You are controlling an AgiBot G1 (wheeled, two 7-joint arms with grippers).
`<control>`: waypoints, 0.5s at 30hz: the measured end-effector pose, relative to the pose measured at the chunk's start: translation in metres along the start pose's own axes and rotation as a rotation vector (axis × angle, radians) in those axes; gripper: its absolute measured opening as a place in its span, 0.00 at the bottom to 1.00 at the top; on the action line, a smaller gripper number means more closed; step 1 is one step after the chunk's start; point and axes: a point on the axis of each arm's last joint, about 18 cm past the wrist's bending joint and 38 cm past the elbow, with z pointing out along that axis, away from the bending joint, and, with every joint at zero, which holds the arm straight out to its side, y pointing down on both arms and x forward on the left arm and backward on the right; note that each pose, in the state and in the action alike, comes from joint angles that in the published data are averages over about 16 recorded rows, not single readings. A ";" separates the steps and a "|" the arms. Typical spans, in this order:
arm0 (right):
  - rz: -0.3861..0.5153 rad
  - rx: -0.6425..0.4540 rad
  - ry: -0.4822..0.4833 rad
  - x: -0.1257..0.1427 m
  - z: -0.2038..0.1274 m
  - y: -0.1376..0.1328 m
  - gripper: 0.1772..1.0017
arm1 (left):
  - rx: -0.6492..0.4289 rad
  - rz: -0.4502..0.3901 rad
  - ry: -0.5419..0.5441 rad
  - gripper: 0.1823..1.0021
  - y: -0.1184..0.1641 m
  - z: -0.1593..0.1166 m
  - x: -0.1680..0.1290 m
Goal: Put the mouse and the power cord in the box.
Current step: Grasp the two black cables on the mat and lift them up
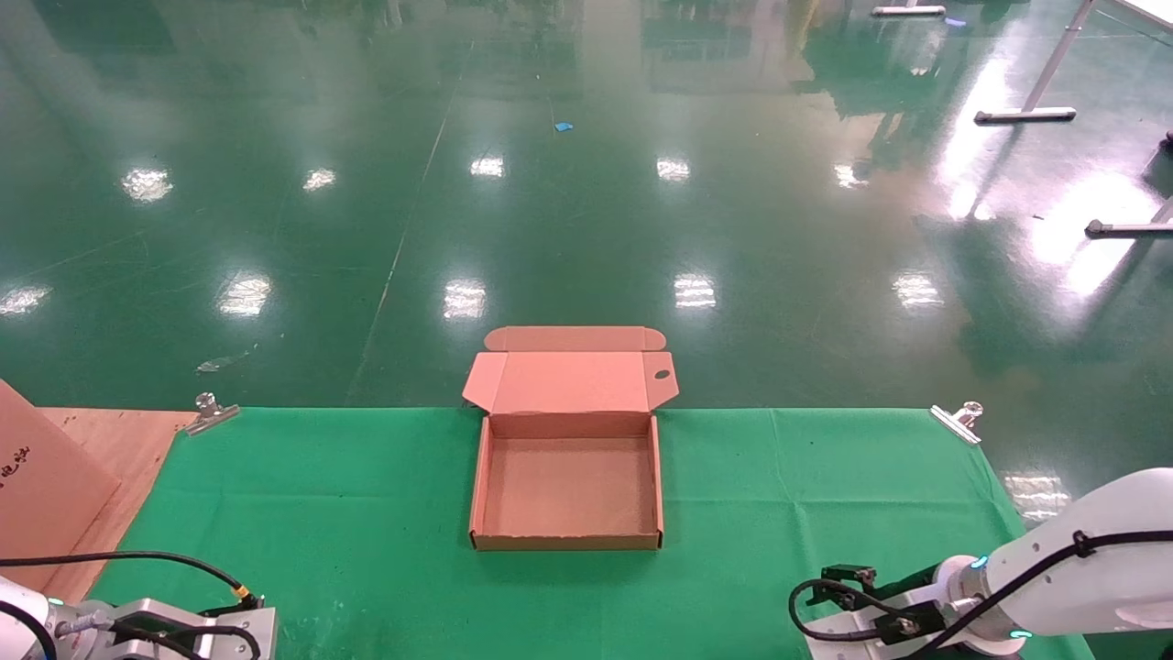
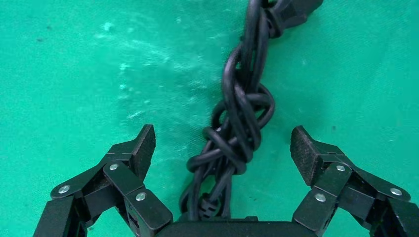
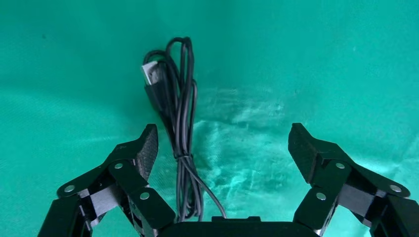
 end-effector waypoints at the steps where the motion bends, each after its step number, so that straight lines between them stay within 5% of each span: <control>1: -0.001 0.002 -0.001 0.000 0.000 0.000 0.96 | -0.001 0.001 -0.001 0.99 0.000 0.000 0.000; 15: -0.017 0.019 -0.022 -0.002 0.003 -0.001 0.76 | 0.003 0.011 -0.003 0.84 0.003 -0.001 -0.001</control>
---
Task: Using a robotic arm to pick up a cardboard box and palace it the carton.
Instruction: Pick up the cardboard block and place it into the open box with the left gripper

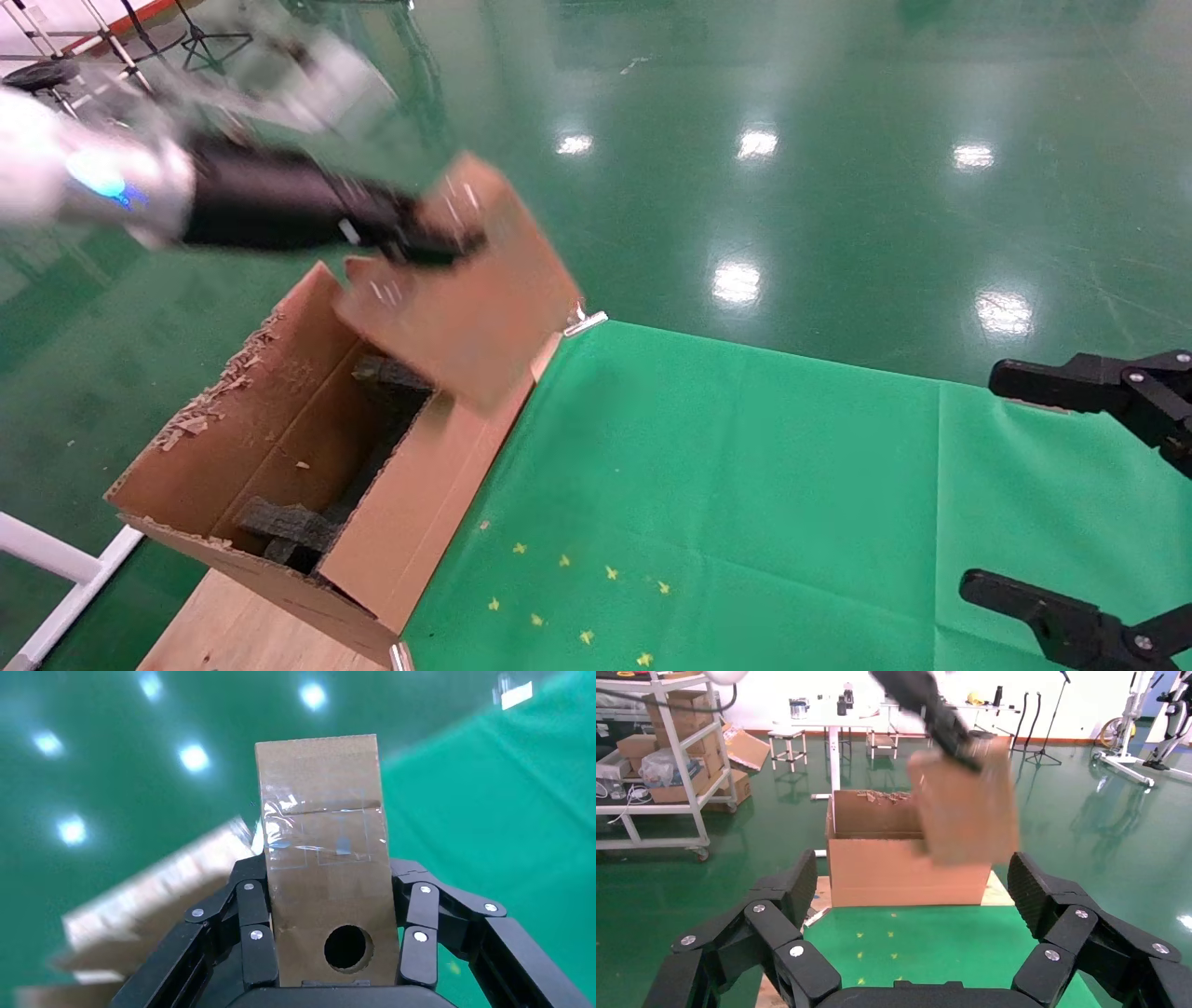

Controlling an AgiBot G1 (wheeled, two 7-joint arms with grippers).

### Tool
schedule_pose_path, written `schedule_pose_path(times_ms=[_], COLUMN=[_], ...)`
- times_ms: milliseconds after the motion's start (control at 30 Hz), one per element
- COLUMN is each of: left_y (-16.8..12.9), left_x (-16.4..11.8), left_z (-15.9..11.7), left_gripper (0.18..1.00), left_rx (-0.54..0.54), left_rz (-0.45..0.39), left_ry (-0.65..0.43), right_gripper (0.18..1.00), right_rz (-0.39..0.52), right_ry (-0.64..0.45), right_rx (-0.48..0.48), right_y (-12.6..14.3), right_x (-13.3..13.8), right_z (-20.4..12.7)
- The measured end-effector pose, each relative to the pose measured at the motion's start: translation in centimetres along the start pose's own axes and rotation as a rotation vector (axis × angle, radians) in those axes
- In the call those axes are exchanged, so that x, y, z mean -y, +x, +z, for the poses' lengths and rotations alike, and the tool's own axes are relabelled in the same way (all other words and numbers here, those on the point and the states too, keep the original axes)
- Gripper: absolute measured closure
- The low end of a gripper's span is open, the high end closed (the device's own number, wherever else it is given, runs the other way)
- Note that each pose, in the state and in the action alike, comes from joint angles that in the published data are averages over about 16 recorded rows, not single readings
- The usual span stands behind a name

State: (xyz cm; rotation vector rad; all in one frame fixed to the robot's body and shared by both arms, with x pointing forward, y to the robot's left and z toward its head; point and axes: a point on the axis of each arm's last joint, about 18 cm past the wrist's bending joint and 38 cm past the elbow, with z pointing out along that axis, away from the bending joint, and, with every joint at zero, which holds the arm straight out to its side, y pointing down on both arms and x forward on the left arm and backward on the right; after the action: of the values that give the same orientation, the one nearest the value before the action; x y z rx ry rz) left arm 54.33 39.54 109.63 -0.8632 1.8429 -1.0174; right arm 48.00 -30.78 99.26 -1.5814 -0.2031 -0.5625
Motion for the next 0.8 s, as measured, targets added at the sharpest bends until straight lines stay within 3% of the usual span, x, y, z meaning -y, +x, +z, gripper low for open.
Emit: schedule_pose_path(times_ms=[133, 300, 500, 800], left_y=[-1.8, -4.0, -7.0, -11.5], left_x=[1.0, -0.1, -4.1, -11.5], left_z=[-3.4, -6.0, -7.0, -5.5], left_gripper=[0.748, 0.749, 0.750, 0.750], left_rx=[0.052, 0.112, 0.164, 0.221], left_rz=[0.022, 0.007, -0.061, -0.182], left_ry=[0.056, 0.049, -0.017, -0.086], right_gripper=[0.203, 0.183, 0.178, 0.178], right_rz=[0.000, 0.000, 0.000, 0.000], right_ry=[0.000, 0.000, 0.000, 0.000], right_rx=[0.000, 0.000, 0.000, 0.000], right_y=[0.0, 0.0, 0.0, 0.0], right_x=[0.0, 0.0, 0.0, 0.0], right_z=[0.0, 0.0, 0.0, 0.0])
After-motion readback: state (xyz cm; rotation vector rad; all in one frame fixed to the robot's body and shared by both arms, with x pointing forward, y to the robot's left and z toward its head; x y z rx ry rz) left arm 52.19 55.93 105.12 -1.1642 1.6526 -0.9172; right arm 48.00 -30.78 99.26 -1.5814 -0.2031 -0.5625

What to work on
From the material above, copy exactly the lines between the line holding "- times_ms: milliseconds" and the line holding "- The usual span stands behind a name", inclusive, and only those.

Response area
- times_ms: milliseconds after the motion's start (control at 30 Hz), one per element
- COLUMN is each of: left_y (-16.8..12.9), left_x (-16.4..11.8), left_z (-15.9..11.7), left_gripper (0.18..1.00), left_rx (-0.54..0.54), left_rz (-0.45..0.39), left_ry (-0.65..0.43), right_gripper (0.18..1.00), right_rz (-0.39..0.52), right_ry (-0.64..0.45), right_rx (-0.48..0.48), right_y (-12.6..14.3), right_x (-13.3..13.8), right_z (-20.4..12.7)
- The measured end-effector pose, each relative to the pose measured at the motion's start: translation in centimetres along the start pose's own axes and rotation as a rotation vector (axis × angle, radians) in those axes
- In the call those axes are exchanged, so that x, y, z mean -y, +x, +z, for the poses' lengths and rotations alike, and the tool's own axes are relabelled in the same way (all other words and numbers here, those on the point and the states too, keep the original axes)
- Gripper: absolute measured closure
- The low end of a gripper's span is open, the high end closed (the device's own number, wherever else it is given, runs the other way)
- Note that each pose, in the state and in the action alike, comes from joint angles that in the published data are averages over about 16 recorded rows, not single readings
- The usual span stands behind a name

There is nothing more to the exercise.